Adobe Photoshop Camera RAW 9.5 and Adobe Lightroom CC 2015.5 (earlier versions may not be able to open the new RAW files) use the same improved demosaicing and de-noise algorithms (and thankfully they both also have the same simplified controls) that can process Sony RAW files properly. Without going into great detail about the operation of these two behemoth software programs, here’s a quick rundown on how to use their controls to reduce the noise in high-ISO RAW files (we’ll use the same sample image as in the previous section; refer to Figure 15-17):

  1. (Photoshop only): Open the .ARW (RAW) file and the Adobe Camera RAW (ACR) window opens up, providing many controls for color balance, sharpness, noise, etc. – with the slider controls pre-set to the values that the camera took note of when the image was shot. (Remember, things like white balance aren’t actually applied to RAW files; however the camera’s settings are noted in the RAW file and Adobe’s software reads these values and then pre-adjusts the controls accordingly. This saves you a little bit of time.)
  2. (ACR only): Click on the “Detail” tab (red circle in Figure 15-17) to bring up the Sharpen and Noise Reduction controls. (Lightroom users have this available to them in the right side of the “Develop” work area.)

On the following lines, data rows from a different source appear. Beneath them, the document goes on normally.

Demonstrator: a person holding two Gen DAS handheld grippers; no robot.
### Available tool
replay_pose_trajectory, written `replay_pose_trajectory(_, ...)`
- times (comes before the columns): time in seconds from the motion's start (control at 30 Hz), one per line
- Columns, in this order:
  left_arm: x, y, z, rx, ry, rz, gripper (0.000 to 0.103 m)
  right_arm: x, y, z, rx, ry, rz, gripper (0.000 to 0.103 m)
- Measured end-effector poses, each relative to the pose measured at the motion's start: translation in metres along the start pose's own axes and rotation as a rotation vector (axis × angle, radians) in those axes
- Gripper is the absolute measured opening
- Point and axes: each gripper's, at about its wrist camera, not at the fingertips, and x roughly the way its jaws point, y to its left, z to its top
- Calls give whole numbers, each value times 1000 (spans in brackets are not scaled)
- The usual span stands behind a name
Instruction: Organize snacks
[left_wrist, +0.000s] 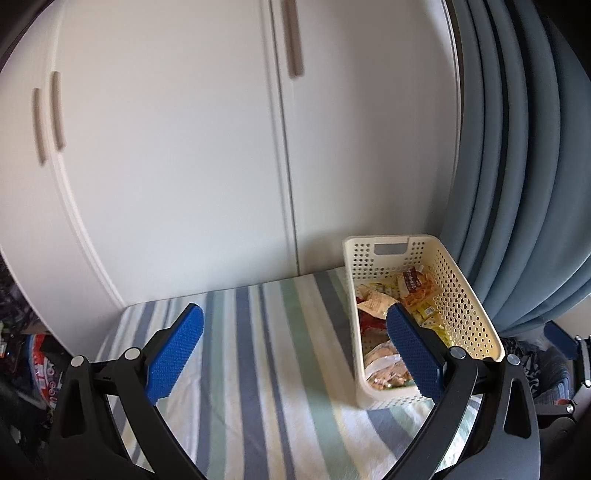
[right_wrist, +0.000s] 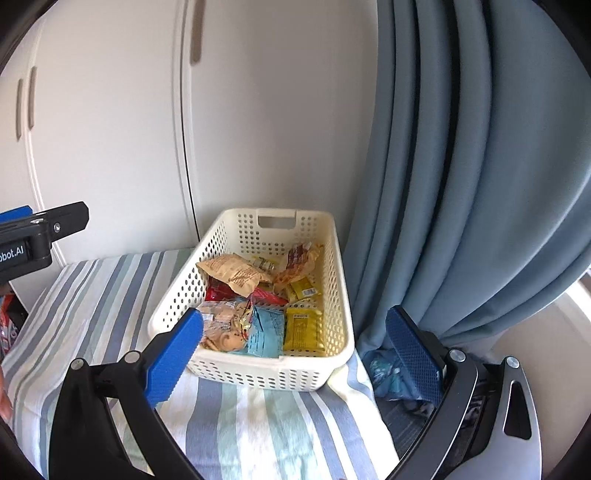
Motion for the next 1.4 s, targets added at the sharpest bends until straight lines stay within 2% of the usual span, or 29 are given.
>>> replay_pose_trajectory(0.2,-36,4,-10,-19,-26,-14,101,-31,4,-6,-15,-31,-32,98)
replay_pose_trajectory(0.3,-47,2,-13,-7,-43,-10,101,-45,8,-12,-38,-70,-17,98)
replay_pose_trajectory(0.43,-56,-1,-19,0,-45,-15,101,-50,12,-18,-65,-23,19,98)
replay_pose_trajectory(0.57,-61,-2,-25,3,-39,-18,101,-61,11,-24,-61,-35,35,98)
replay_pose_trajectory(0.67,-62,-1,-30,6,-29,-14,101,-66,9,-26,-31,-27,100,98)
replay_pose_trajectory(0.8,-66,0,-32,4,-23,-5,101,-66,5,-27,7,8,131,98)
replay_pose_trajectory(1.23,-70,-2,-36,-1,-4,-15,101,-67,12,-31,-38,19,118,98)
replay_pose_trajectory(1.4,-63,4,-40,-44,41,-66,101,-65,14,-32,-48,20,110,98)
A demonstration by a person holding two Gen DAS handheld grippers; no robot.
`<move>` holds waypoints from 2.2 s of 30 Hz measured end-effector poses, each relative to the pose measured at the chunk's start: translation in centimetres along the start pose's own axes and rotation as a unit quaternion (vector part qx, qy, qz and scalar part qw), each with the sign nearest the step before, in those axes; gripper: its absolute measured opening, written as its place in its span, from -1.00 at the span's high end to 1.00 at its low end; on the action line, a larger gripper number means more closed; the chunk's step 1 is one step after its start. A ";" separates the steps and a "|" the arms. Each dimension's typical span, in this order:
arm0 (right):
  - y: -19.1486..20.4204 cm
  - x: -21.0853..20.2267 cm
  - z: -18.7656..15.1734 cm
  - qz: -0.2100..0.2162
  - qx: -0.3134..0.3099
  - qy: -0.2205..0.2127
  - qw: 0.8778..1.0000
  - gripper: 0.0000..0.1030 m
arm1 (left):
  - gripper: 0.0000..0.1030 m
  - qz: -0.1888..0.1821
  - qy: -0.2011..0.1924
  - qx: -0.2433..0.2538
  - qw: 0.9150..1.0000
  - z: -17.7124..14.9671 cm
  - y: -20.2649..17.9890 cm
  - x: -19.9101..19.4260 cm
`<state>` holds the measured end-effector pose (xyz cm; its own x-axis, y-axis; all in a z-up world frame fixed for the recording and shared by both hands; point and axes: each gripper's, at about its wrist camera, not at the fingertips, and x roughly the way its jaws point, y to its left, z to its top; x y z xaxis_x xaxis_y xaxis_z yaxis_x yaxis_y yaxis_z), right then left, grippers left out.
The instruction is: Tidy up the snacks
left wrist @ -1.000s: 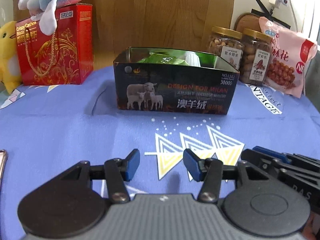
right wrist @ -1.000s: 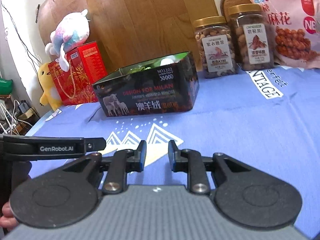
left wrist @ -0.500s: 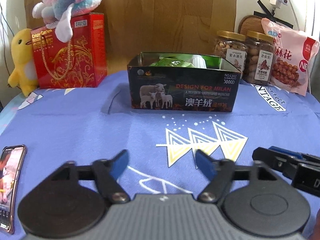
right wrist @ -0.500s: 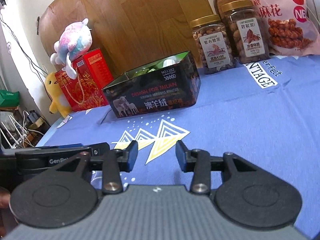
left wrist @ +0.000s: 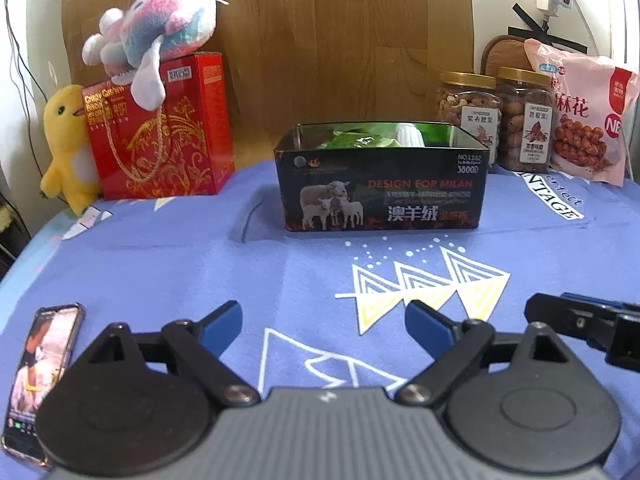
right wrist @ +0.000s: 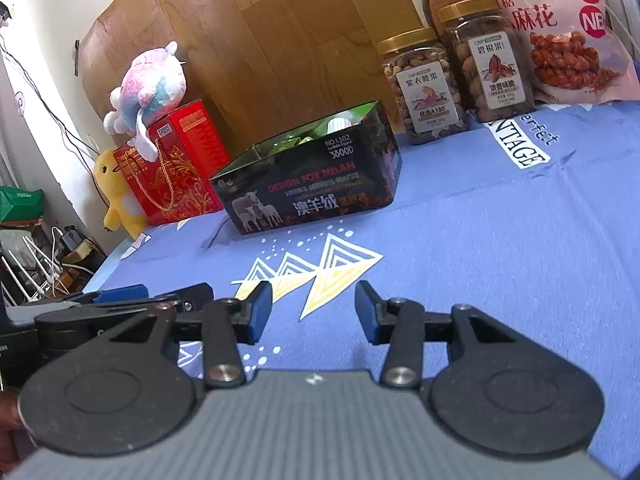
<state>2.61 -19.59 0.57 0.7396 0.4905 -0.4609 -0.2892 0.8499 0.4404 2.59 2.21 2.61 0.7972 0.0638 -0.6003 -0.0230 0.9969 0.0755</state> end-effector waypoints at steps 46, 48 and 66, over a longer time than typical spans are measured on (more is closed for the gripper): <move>-0.4 0.3 -0.4 -0.007 0.011 -0.003 1.000 -0.07 | -1.00 0.128 -0.023 0.056 0.990 0.7 1.3 1.7; -0.3 0.3 -0.5 -0.007 0.011 -0.003 1.000 -0.08 | -1.00 0.138 -0.024 0.059 0.988 0.7 1.4 1.7; -0.2 0.3 -0.6 -0.006 0.014 -0.001 1.000 -0.19 | -1.00 0.197 -0.027 0.079 0.977 0.5 1.8 2.0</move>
<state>2.53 -19.49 -0.15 0.7439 0.4804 -0.4646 -0.2641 0.8499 0.4559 4.43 4.11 1.95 0.7764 0.4342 -0.4569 -0.2448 0.8757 0.4162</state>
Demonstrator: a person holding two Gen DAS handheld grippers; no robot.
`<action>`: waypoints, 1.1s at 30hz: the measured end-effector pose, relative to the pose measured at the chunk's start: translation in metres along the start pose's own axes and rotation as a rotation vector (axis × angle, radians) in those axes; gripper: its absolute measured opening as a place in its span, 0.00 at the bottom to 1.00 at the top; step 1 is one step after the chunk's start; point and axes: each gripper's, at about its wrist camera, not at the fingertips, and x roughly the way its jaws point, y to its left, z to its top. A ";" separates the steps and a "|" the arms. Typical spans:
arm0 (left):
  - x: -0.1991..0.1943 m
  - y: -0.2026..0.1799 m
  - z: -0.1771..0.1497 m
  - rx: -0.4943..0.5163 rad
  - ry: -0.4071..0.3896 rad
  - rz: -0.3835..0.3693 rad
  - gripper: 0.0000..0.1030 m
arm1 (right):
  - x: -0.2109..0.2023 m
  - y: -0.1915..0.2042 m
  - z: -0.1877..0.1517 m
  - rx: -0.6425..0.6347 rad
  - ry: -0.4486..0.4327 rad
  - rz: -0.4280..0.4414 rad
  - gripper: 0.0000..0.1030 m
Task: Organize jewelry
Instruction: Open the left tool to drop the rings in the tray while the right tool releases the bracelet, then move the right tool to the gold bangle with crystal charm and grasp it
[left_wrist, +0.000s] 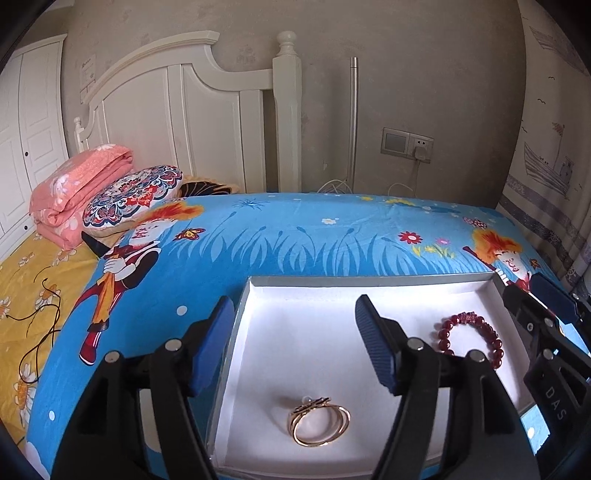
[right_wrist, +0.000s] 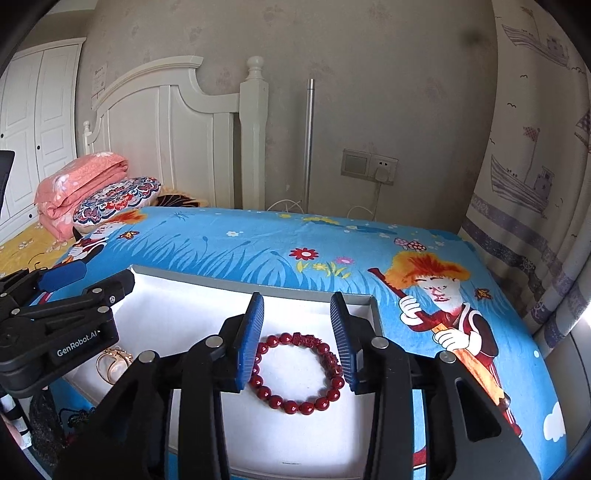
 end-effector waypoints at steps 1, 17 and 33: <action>-0.003 0.002 0.000 -0.007 0.000 -0.003 0.64 | -0.004 0.000 0.000 0.000 0.001 0.007 0.35; -0.106 0.027 -0.073 -0.029 -0.096 -0.007 0.80 | -0.103 -0.004 -0.086 0.015 0.003 0.085 0.36; -0.129 0.044 -0.172 0.010 -0.083 0.029 0.82 | -0.112 0.006 -0.146 0.040 0.093 0.122 0.37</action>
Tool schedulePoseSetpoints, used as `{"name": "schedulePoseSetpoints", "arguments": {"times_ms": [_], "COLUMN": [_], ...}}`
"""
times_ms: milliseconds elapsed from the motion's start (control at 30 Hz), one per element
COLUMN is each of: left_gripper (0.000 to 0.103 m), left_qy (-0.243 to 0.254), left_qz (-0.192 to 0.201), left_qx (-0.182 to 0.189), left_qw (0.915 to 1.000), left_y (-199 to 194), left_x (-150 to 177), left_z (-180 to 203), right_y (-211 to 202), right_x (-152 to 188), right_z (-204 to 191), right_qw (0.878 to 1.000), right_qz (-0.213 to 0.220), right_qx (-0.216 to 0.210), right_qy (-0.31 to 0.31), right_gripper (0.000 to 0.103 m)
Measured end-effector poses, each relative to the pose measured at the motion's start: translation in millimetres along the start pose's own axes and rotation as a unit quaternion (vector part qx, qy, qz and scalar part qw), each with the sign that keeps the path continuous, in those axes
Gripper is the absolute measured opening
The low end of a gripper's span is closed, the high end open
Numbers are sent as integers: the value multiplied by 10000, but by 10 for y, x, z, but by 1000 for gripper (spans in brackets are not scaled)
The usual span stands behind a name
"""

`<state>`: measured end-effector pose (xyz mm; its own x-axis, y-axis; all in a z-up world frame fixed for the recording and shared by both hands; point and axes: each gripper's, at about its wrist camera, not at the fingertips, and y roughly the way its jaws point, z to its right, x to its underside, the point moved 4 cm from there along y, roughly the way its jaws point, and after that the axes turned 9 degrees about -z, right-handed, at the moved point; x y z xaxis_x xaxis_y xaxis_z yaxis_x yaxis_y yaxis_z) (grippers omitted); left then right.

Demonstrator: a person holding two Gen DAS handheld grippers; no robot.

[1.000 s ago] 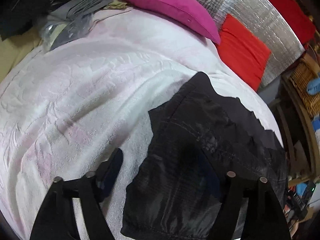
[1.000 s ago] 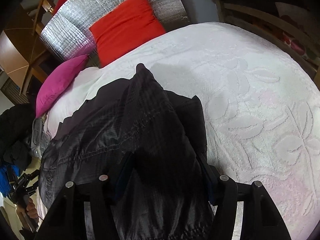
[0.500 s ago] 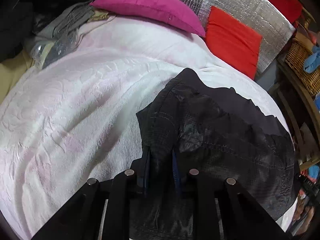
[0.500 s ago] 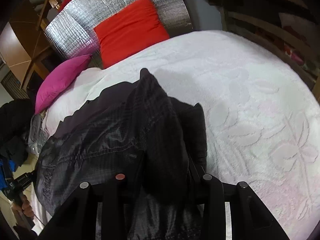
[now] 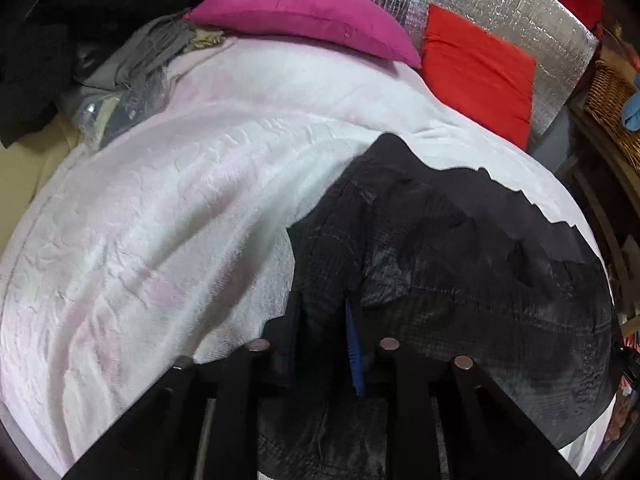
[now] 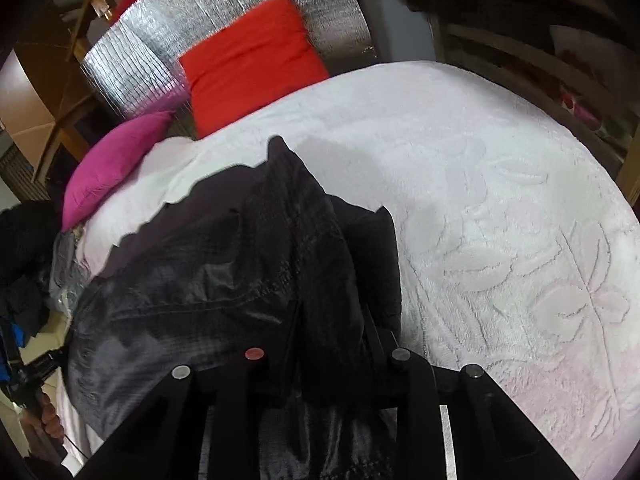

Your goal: Fold large clothes

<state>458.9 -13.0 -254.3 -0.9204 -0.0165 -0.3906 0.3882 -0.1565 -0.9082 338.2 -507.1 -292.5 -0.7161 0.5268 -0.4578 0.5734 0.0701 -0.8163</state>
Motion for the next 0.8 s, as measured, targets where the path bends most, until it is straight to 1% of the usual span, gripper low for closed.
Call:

  3. Zoom in to 50% or 100% and look at a patch of noise (which will be easier to spot in the shadows). There are two major variables to control: Luminance noise and Color noise (often called “Chroma” noise). Chroma noise is easy to spot – it is the random distribution of color pixels that don’t belong in the image. That’s why I recommend quashing it first.
  4. Move the “Color” slider to the right until you see the splotchy color patterns fade away. (Don’t move it too far – too much noise reduction of either type can cause an undesired blurriness.)
  5. The “Color Detail” slider is a tool that can help restore some of the important edge color which the Color slider might have gotten rid of. You may not see any meaningful effect of this slider on your picture – and that’s OK. This slider has the least impact on image quality of the image than any other slider.
  6. The Luminance slider is next. Notice that moving it too far to the right blurs all that noise right out of existence – along with all that detail you paid so dearly to capture. Things can start looking kind of plastic-y. Clearly you want to apply no more noise reduction than necessary.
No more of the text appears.